By Ramona Young-Grindle
The U.S. Fish and Wildlife Service has finalized the listing of the diamond darter, one of the most imperiled fish in the southeastern U.S., as endangered under the Endangered Species Act, according to a new regulation.
Already listed by the Southeastern Fishes Council as one of the southeast's 12 most imperiled fishes, or "desperate dozen," the 3 inch long diamond darter is now found in only one segment of the lower Elk River in West Virginia.

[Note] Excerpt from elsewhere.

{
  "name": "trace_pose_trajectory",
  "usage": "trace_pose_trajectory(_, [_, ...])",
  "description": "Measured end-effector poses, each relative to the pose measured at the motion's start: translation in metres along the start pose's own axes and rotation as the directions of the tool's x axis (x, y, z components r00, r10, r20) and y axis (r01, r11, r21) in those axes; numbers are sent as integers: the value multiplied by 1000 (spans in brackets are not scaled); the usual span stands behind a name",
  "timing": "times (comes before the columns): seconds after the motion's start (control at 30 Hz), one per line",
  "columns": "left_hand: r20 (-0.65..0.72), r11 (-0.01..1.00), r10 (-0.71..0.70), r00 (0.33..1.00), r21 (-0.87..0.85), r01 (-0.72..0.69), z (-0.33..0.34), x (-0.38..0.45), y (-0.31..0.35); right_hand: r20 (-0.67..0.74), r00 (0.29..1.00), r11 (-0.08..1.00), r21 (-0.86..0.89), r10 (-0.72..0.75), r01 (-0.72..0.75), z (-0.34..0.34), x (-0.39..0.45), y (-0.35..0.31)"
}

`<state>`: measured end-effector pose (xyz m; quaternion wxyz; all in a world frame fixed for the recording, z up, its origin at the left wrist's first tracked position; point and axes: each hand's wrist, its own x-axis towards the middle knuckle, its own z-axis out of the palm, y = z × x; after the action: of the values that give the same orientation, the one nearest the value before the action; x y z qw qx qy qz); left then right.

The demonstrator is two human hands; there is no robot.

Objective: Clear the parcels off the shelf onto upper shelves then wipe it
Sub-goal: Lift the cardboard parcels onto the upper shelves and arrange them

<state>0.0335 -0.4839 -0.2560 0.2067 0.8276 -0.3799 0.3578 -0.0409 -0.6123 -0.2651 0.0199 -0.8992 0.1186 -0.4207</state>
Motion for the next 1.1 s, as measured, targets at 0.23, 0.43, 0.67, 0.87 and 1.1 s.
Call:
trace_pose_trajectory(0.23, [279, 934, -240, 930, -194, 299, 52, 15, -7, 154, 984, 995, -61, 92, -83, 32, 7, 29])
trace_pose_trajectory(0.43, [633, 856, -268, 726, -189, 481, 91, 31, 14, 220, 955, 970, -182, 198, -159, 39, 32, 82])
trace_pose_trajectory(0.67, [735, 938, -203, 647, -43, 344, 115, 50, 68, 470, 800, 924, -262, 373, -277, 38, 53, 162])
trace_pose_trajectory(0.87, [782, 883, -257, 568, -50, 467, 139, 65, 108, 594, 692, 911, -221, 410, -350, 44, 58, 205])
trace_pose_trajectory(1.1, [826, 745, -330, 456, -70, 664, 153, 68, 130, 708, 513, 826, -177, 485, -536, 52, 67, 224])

"Despite...extensive and targeted survey efforts within the species' known range and preferred habitat in the Elk River, fewer than 50 individuals have been collected over the last 30 years," the 2012 listing proposal said. The historic range of these tiny perch family members included the Muskingum River in Ohio, the Ohio River in Ohio, Kentucky and Indiana, the Green River in Kentucky and the Cumberland River Drainage in Kentucky and Tennessee.

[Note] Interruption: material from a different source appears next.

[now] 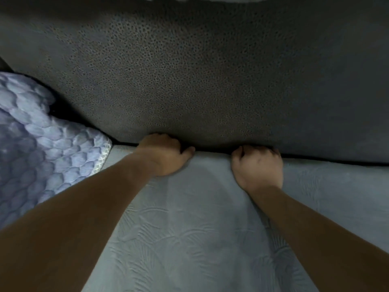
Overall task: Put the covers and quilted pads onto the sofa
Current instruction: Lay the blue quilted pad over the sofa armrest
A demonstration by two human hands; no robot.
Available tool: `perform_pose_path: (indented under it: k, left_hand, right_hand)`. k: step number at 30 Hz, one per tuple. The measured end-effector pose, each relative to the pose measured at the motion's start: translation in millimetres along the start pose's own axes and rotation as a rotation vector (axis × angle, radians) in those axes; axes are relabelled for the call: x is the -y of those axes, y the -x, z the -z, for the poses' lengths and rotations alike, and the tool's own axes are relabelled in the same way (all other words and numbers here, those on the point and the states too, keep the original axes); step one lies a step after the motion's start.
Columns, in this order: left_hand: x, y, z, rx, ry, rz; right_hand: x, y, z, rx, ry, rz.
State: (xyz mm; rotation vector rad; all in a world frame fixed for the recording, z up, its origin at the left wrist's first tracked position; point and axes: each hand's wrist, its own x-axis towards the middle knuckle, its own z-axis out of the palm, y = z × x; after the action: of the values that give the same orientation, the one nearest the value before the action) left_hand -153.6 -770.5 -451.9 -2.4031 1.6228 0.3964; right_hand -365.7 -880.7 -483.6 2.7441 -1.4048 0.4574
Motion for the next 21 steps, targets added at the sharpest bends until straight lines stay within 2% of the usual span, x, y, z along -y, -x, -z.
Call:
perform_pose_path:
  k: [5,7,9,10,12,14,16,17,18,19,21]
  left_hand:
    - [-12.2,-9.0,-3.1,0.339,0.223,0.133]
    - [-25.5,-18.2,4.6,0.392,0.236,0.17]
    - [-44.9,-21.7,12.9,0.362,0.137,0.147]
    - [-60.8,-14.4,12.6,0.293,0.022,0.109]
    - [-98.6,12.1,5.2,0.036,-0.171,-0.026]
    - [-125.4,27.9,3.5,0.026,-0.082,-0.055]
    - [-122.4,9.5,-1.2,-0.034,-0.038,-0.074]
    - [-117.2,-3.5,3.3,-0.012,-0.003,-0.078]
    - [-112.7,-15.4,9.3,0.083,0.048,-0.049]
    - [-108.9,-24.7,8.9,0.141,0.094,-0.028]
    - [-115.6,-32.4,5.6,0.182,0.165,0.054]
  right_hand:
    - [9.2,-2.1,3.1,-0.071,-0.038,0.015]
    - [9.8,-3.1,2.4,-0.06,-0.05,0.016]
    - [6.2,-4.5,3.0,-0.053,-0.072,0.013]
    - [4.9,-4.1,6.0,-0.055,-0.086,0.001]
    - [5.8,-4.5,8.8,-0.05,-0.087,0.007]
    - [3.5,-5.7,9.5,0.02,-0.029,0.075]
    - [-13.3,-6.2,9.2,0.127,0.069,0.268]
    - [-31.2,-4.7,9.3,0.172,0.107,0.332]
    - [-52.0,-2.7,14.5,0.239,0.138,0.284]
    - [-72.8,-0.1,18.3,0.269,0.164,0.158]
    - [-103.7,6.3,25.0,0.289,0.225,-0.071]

The species was "rediscovered" in the Elk River in 1980 during a survey, when one individual was collected. It was believed to be "extirpated," or extinct throughout its range before the rediscovery, the proposed rule said.
The USFWS's action to protect the fish was "spurred by a landmark agreement with the Center for Biological Diversity to speed protection decisions for 757 species," according to the CBD's press release in response to the final rule.
"The Center and a coalition of 16 other conservation groups submitted comments in support of the fish's protection. More....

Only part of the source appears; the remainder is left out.